= What is required =
Which lines of the records below contain the word "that"? Copy each of them out.

= Supplied data =
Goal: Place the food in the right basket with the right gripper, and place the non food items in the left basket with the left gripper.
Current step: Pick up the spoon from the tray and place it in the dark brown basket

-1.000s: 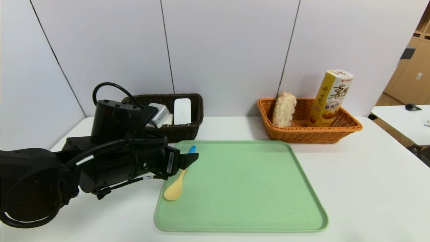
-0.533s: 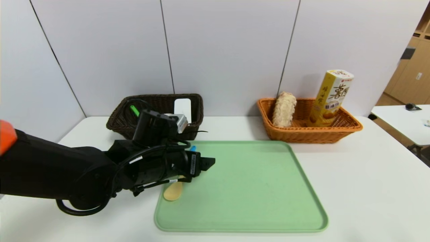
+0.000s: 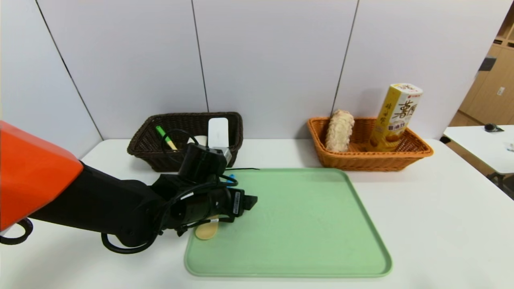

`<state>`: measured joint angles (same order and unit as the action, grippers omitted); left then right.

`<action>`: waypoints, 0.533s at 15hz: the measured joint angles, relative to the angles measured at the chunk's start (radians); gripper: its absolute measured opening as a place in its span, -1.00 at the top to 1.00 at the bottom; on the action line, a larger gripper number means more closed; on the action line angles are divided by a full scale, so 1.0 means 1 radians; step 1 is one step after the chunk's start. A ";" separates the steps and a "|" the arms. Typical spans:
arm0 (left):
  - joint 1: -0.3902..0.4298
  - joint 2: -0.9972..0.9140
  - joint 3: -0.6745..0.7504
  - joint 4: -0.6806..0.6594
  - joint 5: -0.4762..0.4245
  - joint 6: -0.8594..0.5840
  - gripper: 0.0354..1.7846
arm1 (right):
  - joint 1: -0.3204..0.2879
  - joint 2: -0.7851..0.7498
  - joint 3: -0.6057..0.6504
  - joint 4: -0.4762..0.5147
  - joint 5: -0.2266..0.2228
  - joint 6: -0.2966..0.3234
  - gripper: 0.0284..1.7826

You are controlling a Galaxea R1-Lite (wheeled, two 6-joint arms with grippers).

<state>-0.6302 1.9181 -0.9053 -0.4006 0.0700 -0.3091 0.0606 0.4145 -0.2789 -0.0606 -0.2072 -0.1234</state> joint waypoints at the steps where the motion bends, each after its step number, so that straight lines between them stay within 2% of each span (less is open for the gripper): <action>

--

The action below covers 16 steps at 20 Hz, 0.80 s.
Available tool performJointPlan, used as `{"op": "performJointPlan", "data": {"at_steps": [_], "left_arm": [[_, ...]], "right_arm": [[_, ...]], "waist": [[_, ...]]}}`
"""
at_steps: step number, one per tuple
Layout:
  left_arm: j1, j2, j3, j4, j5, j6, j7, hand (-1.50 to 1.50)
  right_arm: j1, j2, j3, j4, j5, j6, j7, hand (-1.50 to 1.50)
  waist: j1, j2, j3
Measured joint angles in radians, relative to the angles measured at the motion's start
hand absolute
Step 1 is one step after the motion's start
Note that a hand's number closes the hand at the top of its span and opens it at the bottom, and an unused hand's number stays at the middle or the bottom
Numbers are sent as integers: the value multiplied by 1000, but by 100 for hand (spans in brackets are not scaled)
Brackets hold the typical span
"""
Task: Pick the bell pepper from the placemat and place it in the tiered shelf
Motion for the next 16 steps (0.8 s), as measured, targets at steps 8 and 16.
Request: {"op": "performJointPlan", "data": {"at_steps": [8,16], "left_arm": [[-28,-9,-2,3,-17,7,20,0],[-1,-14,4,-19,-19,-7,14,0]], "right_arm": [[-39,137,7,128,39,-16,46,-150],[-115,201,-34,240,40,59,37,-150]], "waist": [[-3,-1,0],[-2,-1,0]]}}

= Answer to the problem =
<state>-0.6302 1.9181 -0.9053 -0.4006 0.0700 -0.3091 0.0606 0.4145 -0.2789 -0.0606 -0.2072 -0.1234</state> joint waypoints at the steps where the motion bends, each after its step number, so that straight lines between them stay within 2% of each span (less is open for the gripper): <action>
Note that a hand's number closes the hand at the top of its span and opens it at the bottom, and an unused hand's number stays at the middle or the bottom

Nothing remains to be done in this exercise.